Figure out how many lines of the listing include the string "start"; the reply is only that number.

^^^^^^^^^^^^^^^^

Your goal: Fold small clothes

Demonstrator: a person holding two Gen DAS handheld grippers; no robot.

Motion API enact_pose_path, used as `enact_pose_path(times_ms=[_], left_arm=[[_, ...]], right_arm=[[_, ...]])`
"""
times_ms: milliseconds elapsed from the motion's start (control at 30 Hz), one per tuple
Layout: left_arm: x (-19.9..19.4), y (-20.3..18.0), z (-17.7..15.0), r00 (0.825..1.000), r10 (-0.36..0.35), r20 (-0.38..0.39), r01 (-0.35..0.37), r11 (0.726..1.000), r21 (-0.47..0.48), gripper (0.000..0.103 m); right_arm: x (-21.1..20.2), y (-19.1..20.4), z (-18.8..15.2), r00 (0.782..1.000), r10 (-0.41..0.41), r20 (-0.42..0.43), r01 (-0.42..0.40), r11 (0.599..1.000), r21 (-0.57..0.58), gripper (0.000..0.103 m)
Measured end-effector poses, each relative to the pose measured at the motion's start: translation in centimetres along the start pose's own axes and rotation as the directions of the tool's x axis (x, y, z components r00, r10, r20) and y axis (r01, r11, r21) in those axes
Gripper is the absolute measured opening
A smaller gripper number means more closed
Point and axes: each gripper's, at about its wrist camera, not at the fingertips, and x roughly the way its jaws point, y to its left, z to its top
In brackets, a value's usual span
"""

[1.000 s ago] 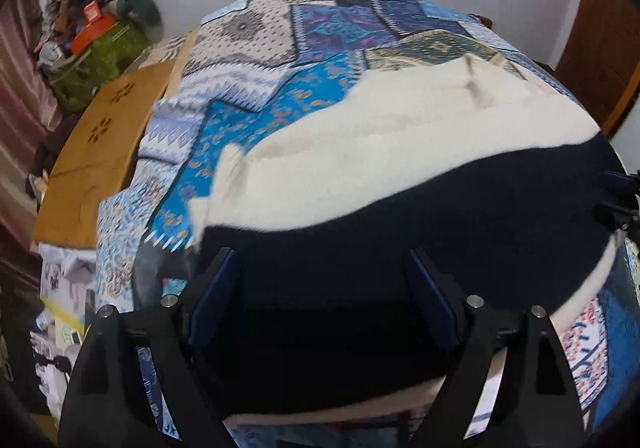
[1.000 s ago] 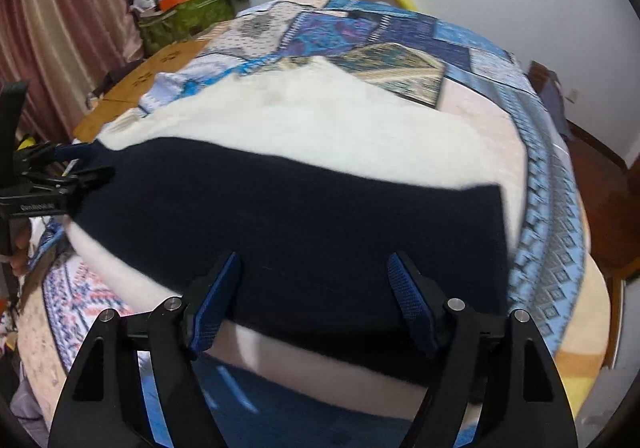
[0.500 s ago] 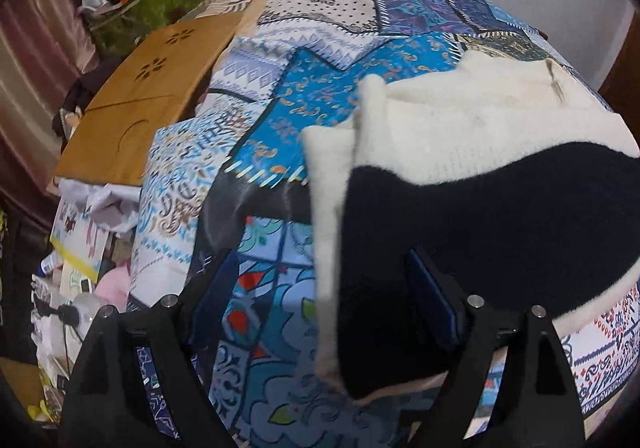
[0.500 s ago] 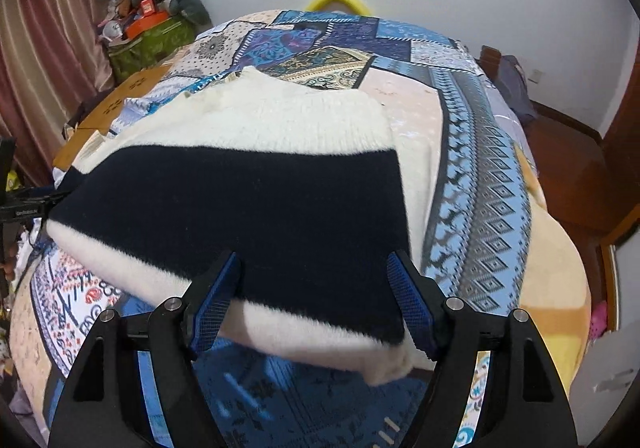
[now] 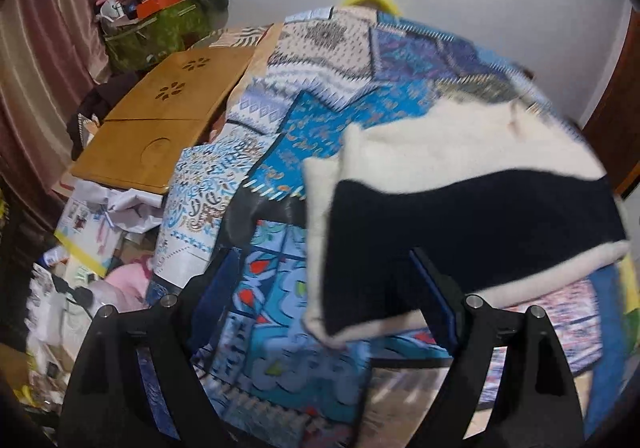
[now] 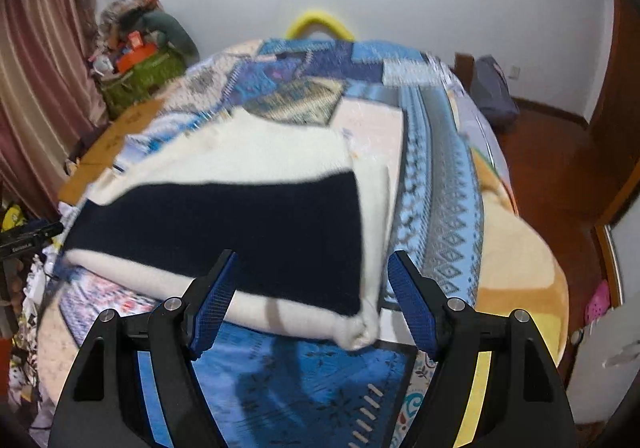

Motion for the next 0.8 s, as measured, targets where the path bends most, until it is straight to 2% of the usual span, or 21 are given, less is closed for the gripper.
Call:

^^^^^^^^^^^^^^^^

### Solution to this exercise
2